Among the key post-Stone revelations in the JFK medical evidence:
Autopsy photographs of Kennedy's body are missing from government archives, according to sworn testimony from doctors and medical technicians involved in the autopsy. The origins of other autopsy photos in the collection cannot be determined.
Two FBI agents who took notes during the autopsy gave detailed sworn testimonies rejecting the so-called single bullet theory which girds the official story that Oswald alone killed Kennedy.
Dr. James Humes, the chief pathologist at JFK's autopsy, admitted under oath that he destroyed a first draft of his autopsy report. Humes had previously only admitted to destroying his original notes.
Dr. Gary Aguilar, a San Francisco ophthalmologist who has written about the autopsy, is emphatic. "The medical evidence is really stark evidence of a cover-up in my view," he says. "The story is so extraordinary that it is hard for some people, especially in mainstream media organizations, to come to grips with it. There's just no doubt that there were very strange things going on around the president's body that weekend."
Sounds like a paranoid fantasy? More than a few of the people who participated in the JFK autopsy have sworn to it.
Saundra Kay Spencer was a technician at the Navy's photographic laboratory in Washington. She developed the JFK autopsy photos on the weekend after Kennedy's death. She kept her oath of secrecy for 34 years. When she spoke to the ARRB in 1997, Spencer displayed the efficiency of a career military woman. She was well prepared with a sharp memory for the details of her involvement in the amazing events of November 22-24, 1963. Her testimony, after reviewing all the JFK autopsy photographs in the National Archives, was unequivocal. "The views [of JFK's body] we produced at the [Naval] Photographic Center are not included [in the current autopsy collection]," she said. "Between those photographs and the ones we did, there had to be some massive cosmetic things done to the President's body."

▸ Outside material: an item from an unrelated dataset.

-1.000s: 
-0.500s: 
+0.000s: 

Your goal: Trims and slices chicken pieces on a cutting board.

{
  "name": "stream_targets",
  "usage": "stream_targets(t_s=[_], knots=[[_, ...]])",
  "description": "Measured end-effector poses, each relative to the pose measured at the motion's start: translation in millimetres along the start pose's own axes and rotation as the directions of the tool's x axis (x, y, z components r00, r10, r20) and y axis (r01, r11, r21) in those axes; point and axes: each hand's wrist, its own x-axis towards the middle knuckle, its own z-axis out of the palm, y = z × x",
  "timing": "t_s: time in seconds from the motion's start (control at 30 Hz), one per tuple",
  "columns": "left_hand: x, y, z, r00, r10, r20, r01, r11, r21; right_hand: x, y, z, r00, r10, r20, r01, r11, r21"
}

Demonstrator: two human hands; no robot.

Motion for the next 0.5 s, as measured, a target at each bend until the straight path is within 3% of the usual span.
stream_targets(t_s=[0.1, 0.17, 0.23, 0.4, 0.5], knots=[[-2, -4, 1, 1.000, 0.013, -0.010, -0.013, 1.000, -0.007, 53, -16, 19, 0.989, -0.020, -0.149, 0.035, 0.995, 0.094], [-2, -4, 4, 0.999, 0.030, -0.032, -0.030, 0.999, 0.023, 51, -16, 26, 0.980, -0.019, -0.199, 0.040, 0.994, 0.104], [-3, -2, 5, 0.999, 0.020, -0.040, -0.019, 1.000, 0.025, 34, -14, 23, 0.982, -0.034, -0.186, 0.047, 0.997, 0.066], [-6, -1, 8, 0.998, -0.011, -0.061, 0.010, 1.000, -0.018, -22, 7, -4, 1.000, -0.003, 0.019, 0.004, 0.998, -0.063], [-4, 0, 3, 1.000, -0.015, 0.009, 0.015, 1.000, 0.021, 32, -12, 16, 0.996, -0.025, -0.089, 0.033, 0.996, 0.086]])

FBI agent Francis O'Neill was present during the autopsy and took notes. In 1997, he also viewed the photographs. Referring to an autopsy photograph showing the wound in the back of Kennedy's head, O'Neill said, "This looks like it's been doctored in some way. I specifically do not recall those -- I mean, being that clean or that fixed up. To me, it looks like these pictures have been. . . . It would appear to me that there was a -- more of a massive wound. . ." O'Neill emphasized he was not saying the autopsy photographs themselves had been doctored but that the wounds themselves had been cleaned up before the photograph was taken.

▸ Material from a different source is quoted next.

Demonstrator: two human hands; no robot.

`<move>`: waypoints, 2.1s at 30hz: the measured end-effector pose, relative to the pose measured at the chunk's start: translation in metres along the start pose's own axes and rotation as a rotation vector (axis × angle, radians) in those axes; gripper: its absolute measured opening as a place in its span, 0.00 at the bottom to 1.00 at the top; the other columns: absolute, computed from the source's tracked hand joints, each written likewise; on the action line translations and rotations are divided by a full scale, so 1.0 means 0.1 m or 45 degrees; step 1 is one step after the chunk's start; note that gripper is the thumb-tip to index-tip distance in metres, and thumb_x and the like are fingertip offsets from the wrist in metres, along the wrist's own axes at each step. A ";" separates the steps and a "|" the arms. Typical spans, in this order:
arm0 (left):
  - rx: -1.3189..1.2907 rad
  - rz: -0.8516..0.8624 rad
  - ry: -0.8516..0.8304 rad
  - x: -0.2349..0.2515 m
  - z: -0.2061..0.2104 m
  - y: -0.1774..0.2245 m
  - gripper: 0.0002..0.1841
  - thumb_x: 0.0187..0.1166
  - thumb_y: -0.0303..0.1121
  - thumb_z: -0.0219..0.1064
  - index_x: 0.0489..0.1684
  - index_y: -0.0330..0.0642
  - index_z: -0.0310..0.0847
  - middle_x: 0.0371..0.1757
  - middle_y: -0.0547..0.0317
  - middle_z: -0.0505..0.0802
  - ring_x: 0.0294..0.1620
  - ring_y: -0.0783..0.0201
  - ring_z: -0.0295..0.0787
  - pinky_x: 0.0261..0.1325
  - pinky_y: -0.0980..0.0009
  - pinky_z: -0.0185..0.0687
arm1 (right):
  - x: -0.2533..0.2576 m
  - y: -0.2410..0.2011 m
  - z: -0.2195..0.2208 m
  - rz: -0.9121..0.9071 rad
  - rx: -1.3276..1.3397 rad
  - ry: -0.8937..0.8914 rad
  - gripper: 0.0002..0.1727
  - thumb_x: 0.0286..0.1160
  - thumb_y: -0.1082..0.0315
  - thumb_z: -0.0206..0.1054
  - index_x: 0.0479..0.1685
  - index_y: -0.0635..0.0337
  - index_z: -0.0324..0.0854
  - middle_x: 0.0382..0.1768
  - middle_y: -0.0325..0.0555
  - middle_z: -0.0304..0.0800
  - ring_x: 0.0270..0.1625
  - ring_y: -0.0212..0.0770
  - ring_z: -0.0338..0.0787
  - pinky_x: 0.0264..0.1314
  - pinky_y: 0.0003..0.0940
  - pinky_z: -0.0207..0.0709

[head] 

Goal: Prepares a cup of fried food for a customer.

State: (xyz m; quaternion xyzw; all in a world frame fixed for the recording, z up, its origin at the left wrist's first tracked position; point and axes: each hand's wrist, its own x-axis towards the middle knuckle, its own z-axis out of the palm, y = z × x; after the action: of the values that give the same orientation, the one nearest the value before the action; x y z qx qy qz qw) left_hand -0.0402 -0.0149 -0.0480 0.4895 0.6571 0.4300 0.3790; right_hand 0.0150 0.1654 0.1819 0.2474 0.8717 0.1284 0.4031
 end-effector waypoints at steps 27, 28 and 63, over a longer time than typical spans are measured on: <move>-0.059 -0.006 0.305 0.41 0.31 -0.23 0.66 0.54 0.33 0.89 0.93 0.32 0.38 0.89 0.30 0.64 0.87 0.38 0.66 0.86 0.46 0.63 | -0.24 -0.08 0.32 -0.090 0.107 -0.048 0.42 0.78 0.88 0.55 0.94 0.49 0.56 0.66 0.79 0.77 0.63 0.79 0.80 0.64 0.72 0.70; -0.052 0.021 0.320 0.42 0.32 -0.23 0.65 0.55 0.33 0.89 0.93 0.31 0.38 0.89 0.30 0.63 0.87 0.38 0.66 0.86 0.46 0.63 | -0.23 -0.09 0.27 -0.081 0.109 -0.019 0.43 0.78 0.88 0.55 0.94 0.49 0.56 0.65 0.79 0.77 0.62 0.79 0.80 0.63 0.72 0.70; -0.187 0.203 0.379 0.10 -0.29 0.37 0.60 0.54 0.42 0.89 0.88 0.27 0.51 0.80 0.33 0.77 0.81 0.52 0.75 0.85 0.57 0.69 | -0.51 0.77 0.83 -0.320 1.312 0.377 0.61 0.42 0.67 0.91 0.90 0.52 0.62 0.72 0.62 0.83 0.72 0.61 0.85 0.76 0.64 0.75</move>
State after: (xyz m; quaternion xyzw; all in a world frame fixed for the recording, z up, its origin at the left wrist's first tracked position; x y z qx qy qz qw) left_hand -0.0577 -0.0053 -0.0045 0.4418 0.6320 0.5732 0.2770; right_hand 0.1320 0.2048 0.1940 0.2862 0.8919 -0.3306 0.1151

James Sibert, another FBI agent present at the autopsy, had a similar reaction to the photos. "I don't recall anything like this at all during the autopsy," he said under oath. "There was much -- well, the wound was more pronounced. And it looks like it could have been reconstructed or something, as compared with what my recollection was."

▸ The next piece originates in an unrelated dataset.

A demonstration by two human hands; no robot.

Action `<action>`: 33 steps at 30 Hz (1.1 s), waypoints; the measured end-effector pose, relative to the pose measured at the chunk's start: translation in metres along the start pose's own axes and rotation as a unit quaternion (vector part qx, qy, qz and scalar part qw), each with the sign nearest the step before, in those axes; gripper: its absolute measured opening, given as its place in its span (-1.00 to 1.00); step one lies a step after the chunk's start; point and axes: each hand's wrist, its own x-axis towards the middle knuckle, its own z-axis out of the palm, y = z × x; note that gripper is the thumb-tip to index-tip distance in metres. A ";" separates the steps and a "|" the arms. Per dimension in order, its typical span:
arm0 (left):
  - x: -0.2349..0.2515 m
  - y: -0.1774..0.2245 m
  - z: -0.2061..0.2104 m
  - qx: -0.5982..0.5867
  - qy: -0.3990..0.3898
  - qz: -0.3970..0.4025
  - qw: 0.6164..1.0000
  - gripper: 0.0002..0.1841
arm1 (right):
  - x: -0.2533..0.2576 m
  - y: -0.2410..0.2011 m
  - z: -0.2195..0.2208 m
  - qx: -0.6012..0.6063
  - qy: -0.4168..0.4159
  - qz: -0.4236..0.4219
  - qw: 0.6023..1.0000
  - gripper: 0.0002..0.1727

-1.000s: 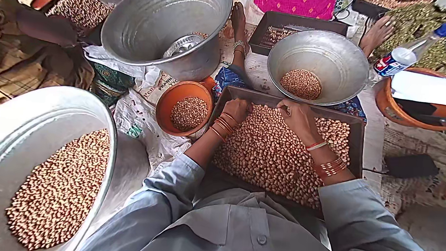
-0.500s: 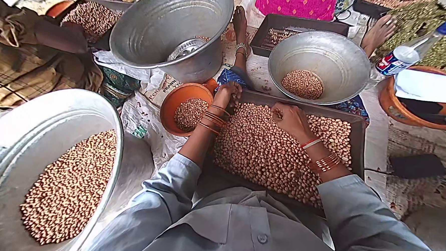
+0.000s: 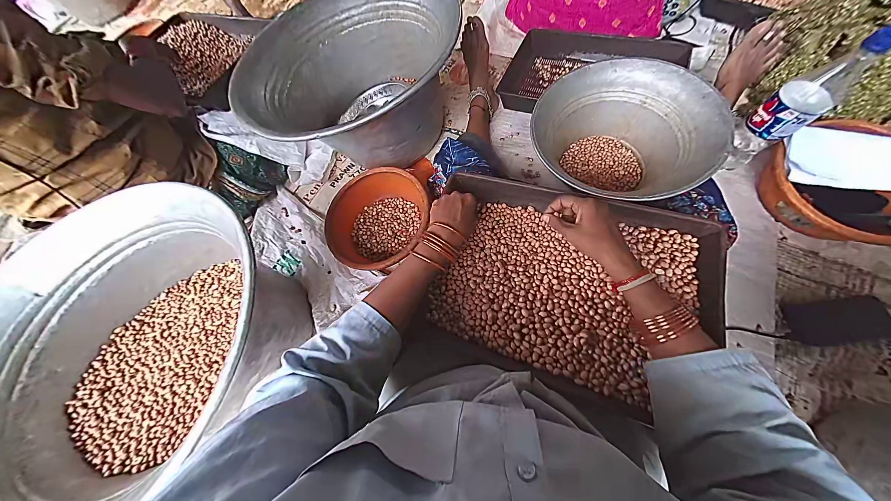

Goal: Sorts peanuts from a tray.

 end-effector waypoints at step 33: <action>-0.007 -0.011 0.005 -0.008 0.004 0.035 0.999 -0.76 | 0.000 0.007 0.008 0.057 -0.058 0.010 0.997 -0.80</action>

What both men were objecting to was the lack of a big hole in the back of JFK's head which would be somewhat indicative of a so-called blowout wound caused by a shot from the front.
The retired FBI agents were especially scathing about the single bullet theory positing that one bullet caused seven non-fatal wounds in Kennedy and [Texas] Governor Connally and emerged largely undamaged on a hospital stretcher.
They took notes on the autopsy as Dr. Humes examined Kennedy's body. Both said the autopsies concluded the bullet that hit Kennedy in his back had not transited his body. But chief pathologist Humes took another view in his autopsy report, writing that the bullet had emerged from Kennedy's throat and gone on to strike Governor Connally. But Humes's credibility is undermined by the ARRB's discovery that he destroyed not only his notes, but also his first draft of the autopsy report without ever revealing its contents or even existence.
Sibert later told a JFK researcher of the single bullet theory: "It's magic, not medicine."